▶ ACTION ITEM:
Restate all data exactly. No images.

Saved data entries:
==================================================

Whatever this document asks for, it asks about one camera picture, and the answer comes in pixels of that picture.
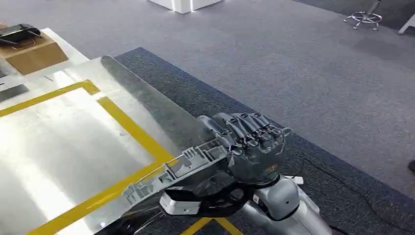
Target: yellow floor marking
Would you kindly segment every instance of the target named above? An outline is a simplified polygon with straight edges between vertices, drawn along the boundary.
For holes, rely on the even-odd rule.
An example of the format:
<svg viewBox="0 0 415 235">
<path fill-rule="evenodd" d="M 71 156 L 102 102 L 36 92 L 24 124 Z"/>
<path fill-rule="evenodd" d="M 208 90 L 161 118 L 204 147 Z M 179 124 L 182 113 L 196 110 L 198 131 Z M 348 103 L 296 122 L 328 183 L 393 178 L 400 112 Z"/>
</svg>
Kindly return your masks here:
<svg viewBox="0 0 415 235">
<path fill-rule="evenodd" d="M 206 224 L 208 224 L 212 218 L 201 218 L 196 223 L 188 227 L 181 235 L 193 235 L 197 231 L 201 230 Z"/>
<path fill-rule="evenodd" d="M 233 224 L 231 224 L 225 218 L 215 218 L 215 220 L 224 227 L 230 234 L 232 235 L 243 235 L 241 231 L 239 231 Z"/>
</svg>

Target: metal stool leg
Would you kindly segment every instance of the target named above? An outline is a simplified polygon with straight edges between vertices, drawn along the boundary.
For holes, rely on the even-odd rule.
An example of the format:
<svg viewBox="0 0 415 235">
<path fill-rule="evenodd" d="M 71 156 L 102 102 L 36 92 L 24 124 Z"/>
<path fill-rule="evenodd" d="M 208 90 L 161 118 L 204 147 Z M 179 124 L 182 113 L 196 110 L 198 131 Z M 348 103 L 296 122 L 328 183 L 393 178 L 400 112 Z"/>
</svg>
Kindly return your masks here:
<svg viewBox="0 0 415 235">
<path fill-rule="evenodd" d="M 353 29 L 357 29 L 361 23 L 364 24 L 376 24 L 376 27 L 373 28 L 373 30 L 377 31 L 379 30 L 379 22 L 382 20 L 382 17 L 374 14 L 373 12 L 377 9 L 377 7 L 380 5 L 382 0 L 376 0 L 372 6 L 370 7 L 369 11 L 360 11 L 355 12 L 351 14 L 349 17 L 344 19 L 344 22 L 348 22 L 350 18 L 357 21 L 357 24 L 353 27 Z"/>
<path fill-rule="evenodd" d="M 343 21 L 344 21 L 344 22 L 348 22 L 350 18 L 351 18 L 351 16 L 347 17 L 347 18 L 346 18 L 346 19 L 344 19 Z"/>
<path fill-rule="evenodd" d="M 358 22 L 358 23 L 356 24 L 356 26 L 355 26 L 355 27 L 353 27 L 353 29 L 357 29 L 357 28 L 359 27 L 359 25 L 360 25 L 360 22 Z"/>
</svg>

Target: chair base
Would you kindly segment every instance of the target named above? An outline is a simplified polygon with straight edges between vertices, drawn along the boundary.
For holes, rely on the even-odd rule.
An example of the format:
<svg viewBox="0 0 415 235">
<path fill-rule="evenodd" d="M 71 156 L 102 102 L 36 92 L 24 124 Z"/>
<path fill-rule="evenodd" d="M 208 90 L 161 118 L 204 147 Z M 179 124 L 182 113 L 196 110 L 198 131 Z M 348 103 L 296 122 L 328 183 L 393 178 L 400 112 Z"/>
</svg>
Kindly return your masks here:
<svg viewBox="0 0 415 235">
<path fill-rule="evenodd" d="M 352 18 L 353 20 L 357 21 L 357 24 L 353 27 L 353 29 L 358 29 L 360 24 L 375 24 L 376 26 L 373 28 L 373 30 L 378 31 L 379 30 L 379 22 L 382 20 L 382 17 L 373 14 L 373 13 L 367 13 L 365 11 L 355 12 L 351 14 L 349 17 L 347 17 L 344 22 L 348 22 L 348 20 Z"/>
</svg>

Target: gray carpet
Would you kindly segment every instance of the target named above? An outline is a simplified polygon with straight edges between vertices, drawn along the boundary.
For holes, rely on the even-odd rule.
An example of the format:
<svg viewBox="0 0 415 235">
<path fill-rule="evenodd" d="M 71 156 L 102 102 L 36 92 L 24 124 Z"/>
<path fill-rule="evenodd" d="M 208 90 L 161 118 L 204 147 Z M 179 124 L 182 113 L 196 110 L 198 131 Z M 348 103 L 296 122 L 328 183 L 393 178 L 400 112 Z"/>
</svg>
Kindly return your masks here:
<svg viewBox="0 0 415 235">
<path fill-rule="evenodd" d="M 199 115 L 211 116 L 217 112 L 252 111 L 251 108 L 142 48 L 117 56 L 116 60 L 195 117 Z M 130 91 L 132 96 L 137 95 L 131 90 L 130 84 L 133 81 L 119 78 L 118 82 L 127 91 Z M 286 154 L 287 163 L 282 168 L 282 172 L 285 174 L 292 175 L 294 172 L 298 172 L 302 166 L 302 159 L 309 159 L 313 162 L 314 165 L 305 162 L 299 174 L 305 179 L 305 184 L 301 187 L 319 205 L 323 218 L 329 224 L 354 235 L 415 234 L 414 200 L 375 180 L 297 134 L 287 139 Z M 322 170 L 338 177 L 344 184 Z M 397 229 L 376 216 L 364 198 L 356 191 L 364 194 L 373 210 L 384 220 L 413 232 Z M 263 234 L 241 212 L 231 216 L 229 220 L 244 234 Z M 189 218 L 166 217 L 139 234 L 180 234 L 193 222 L 194 220 Z"/>
<path fill-rule="evenodd" d="M 352 12 L 367 11 L 376 0 L 294 0 L 344 15 Z M 383 0 L 375 12 L 383 16 L 382 25 L 400 29 L 415 14 L 413 0 Z"/>
<path fill-rule="evenodd" d="M 307 4 L 318 2 L 361 10 L 358 0 Z M 392 2 L 409 9 L 382 7 Z M 415 198 L 414 38 L 343 18 L 291 0 L 225 0 L 186 15 L 146 0 L 1 3 L 1 21 L 50 27 L 90 58 L 144 47 Z"/>
</svg>

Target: dark gray carpet
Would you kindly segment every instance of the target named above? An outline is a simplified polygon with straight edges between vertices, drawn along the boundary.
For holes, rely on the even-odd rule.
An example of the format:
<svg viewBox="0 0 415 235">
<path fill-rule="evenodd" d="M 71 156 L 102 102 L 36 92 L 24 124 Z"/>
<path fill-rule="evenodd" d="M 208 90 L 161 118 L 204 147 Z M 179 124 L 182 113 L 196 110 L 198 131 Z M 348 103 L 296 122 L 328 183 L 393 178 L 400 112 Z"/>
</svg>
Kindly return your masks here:
<svg viewBox="0 0 415 235">
<path fill-rule="evenodd" d="M 294 0 L 325 10 L 350 15 L 357 11 L 367 11 L 375 0 Z M 375 12 L 383 17 L 382 25 L 400 29 L 415 14 L 413 0 L 383 0 Z"/>
<path fill-rule="evenodd" d="M 195 117 L 213 115 L 217 112 L 252 111 L 249 107 L 142 48 L 117 56 L 116 60 Z M 391 221 L 398 226 L 415 230 L 415 201 L 294 134 L 288 141 L 287 164 L 283 167 L 283 173 L 296 172 L 301 168 L 304 158 L 340 178 L 353 189 L 349 189 L 339 180 L 305 162 L 300 173 L 305 179 L 302 188 L 319 205 L 322 217 L 330 225 L 355 235 L 415 234 L 415 232 L 405 232 L 384 221 Z M 383 219 L 375 215 L 365 200 L 354 190 L 364 194 L 376 213 Z M 189 222 L 186 219 L 170 218 L 167 221 L 169 220 L 173 220 L 174 224 Z M 241 212 L 231 216 L 230 221 L 244 234 L 263 234 L 252 223 L 246 221 Z M 167 231 L 170 234 L 179 233 L 179 231 Z"/>
</svg>

==================================================

▶ YOUR RESPONSE:
Whatever this document asks for, it asks about one camera picture, and the answer comes in pixels of that picture.
Target: yellow floor marking
Would you kindly segment every instance of the target named above? An outline is a simplified polygon with straight edges between vertices, drawn along the boundary.
For holes, rely on the even-odd rule.
An example of the format:
<svg viewBox="0 0 415 235">
<path fill-rule="evenodd" d="M 71 156 L 102 102 L 36 92 L 24 124 Z"/>
<path fill-rule="evenodd" d="M 208 90 L 161 118 L 204 147 Z M 179 124 L 182 113 L 196 110 L 198 131 Z M 348 103 L 296 122 L 328 183 L 393 178 L 400 112 Z"/>
</svg>
Kindly return your masks here:
<svg viewBox="0 0 415 235">
<path fill-rule="evenodd" d="M 206 224 L 208 224 L 212 218 L 201 218 L 196 223 L 188 227 L 181 235 L 193 235 L 197 231 L 201 230 Z"/>
<path fill-rule="evenodd" d="M 233 224 L 231 224 L 225 218 L 215 218 L 215 220 L 224 227 L 230 234 L 232 235 L 243 235 L 241 231 L 239 231 Z"/>
</svg>

Target: metal stool leg
Would you kindly segment every instance of the target named above? An outline is a simplified polygon with straight edges between vertices, drawn along the boundary.
For holes, rely on the even-odd rule.
An example of the format:
<svg viewBox="0 0 415 235">
<path fill-rule="evenodd" d="M 71 156 L 102 102 L 36 92 L 24 124 Z"/>
<path fill-rule="evenodd" d="M 208 90 L 161 118 L 204 147 Z M 179 124 L 182 113 L 196 110 L 198 131 Z M 348 103 L 296 122 L 328 183 L 393 178 L 400 112 Z"/>
</svg>
Kindly return your masks here:
<svg viewBox="0 0 415 235">
<path fill-rule="evenodd" d="M 353 29 L 357 29 L 361 23 L 364 24 L 376 24 L 376 27 L 373 28 L 373 30 L 377 31 L 379 30 L 379 22 L 382 20 L 382 17 L 374 14 L 373 12 L 377 9 L 377 7 L 380 5 L 382 0 L 376 0 L 372 6 L 370 7 L 369 11 L 360 11 L 355 12 L 351 14 L 349 17 L 344 19 L 344 22 L 348 22 L 350 18 L 357 21 L 357 24 L 353 27 Z"/>
<path fill-rule="evenodd" d="M 343 21 L 344 21 L 344 22 L 348 22 L 350 18 L 351 18 L 351 16 L 347 17 L 347 18 L 346 18 L 346 19 L 344 19 Z"/>
<path fill-rule="evenodd" d="M 358 22 L 358 23 L 356 24 L 356 26 L 355 26 L 355 27 L 353 27 L 353 29 L 357 29 L 357 28 L 359 27 L 359 25 L 360 25 L 360 22 Z"/>
</svg>

Target: chair base
Would you kindly segment every instance of the target named above? An outline is a simplified polygon with straight edges between vertices, drawn along the boundary.
For holes, rely on the even-odd rule.
An example of the format:
<svg viewBox="0 0 415 235">
<path fill-rule="evenodd" d="M 71 156 L 102 102 L 36 92 L 24 124 Z"/>
<path fill-rule="evenodd" d="M 208 90 L 161 118 L 204 147 Z M 179 124 L 182 113 L 196 110 L 198 131 Z M 348 103 L 296 122 L 328 183 L 393 178 L 400 112 Z"/>
</svg>
Kindly return your masks here:
<svg viewBox="0 0 415 235">
<path fill-rule="evenodd" d="M 352 18 L 353 20 L 357 21 L 357 24 L 353 27 L 353 29 L 358 29 L 360 24 L 375 24 L 376 26 L 373 28 L 373 30 L 378 31 L 379 30 L 379 22 L 382 20 L 382 17 L 373 14 L 373 13 L 367 13 L 365 11 L 355 12 L 351 14 L 349 17 L 347 17 L 344 22 L 348 22 L 348 20 Z"/>
</svg>

Target: gray carpet
Would you kindly segment every instance of the target named above? An outline is a simplified polygon with straight edges between vertices, drawn along the boundary.
For holes, rely on the even-odd rule.
An example of the format:
<svg viewBox="0 0 415 235">
<path fill-rule="evenodd" d="M 71 156 L 102 102 L 36 92 L 24 124 Z"/>
<path fill-rule="evenodd" d="M 208 90 L 161 118 L 204 147 Z M 179 124 L 182 113 L 196 110 L 198 131 Z M 348 103 L 296 122 L 328 183 L 393 178 L 400 112 Z"/>
</svg>
Kindly return your masks here:
<svg viewBox="0 0 415 235">
<path fill-rule="evenodd" d="M 199 115 L 211 116 L 217 112 L 252 111 L 251 108 L 142 48 L 117 56 L 116 60 L 195 117 Z M 130 91 L 132 96 L 137 95 L 131 90 L 130 84 L 133 81 L 119 78 L 118 82 L 127 91 Z M 286 154 L 287 163 L 282 168 L 282 172 L 285 174 L 292 175 L 294 172 L 298 172 L 302 166 L 302 159 L 309 159 L 313 162 L 314 165 L 305 162 L 299 174 L 305 179 L 305 184 L 301 187 L 319 205 L 323 218 L 329 224 L 354 235 L 415 234 L 414 200 L 375 180 L 297 134 L 287 139 Z M 322 170 L 338 177 L 344 184 Z M 397 229 L 376 216 L 364 198 L 356 191 L 364 194 L 373 210 L 384 220 L 413 232 Z M 263 234 L 241 212 L 231 216 L 229 220 L 244 234 Z M 189 218 L 166 217 L 139 234 L 180 234 L 193 222 L 194 220 Z"/>
<path fill-rule="evenodd" d="M 352 12 L 367 11 L 376 0 L 294 0 L 344 15 Z M 383 0 L 375 12 L 383 16 L 382 25 L 400 29 L 415 14 L 413 0 Z"/>
<path fill-rule="evenodd" d="M 307 4 L 318 2 L 361 10 L 358 0 Z M 392 2 L 409 9 L 382 7 Z M 415 198 L 414 38 L 343 18 L 291 0 L 225 0 L 186 15 L 146 0 L 1 3 L 1 21 L 50 27 L 90 58 L 144 47 Z"/>
</svg>

Target: dark gray carpet
Would you kindly segment every instance of the target named above? An outline is a simplified polygon with straight edges between vertices, drawn along the boundary.
For holes, rely on the even-odd rule.
An example of the format:
<svg viewBox="0 0 415 235">
<path fill-rule="evenodd" d="M 71 156 L 102 102 L 36 92 L 24 124 Z"/>
<path fill-rule="evenodd" d="M 208 90 L 161 118 L 204 147 Z M 179 124 L 182 113 L 196 110 L 198 131 Z M 348 103 L 296 122 L 328 183 L 393 178 L 400 112 Z"/>
</svg>
Kindly return your masks here:
<svg viewBox="0 0 415 235">
<path fill-rule="evenodd" d="M 294 0 L 325 10 L 350 15 L 357 11 L 367 11 L 375 0 Z M 375 12 L 383 17 L 382 25 L 400 29 L 415 14 L 413 0 L 383 0 Z"/>
<path fill-rule="evenodd" d="M 195 117 L 213 115 L 217 112 L 252 111 L 249 107 L 142 48 L 117 56 L 116 60 Z M 391 221 L 398 226 L 415 230 L 415 201 L 294 134 L 288 141 L 287 164 L 283 167 L 283 173 L 296 172 L 301 168 L 304 158 L 340 178 L 353 189 L 349 189 L 339 180 L 305 162 L 300 173 L 305 179 L 302 188 L 319 205 L 322 217 L 330 225 L 355 235 L 415 234 L 415 232 L 405 232 L 384 221 Z M 383 219 L 375 215 L 365 200 L 354 190 L 364 194 L 376 213 Z M 189 222 L 186 219 L 170 218 L 167 221 L 169 220 L 173 220 L 174 224 Z M 241 212 L 231 216 L 230 221 L 244 234 L 263 234 L 252 223 L 246 221 Z M 167 231 L 170 234 L 179 233 L 179 231 Z"/>
</svg>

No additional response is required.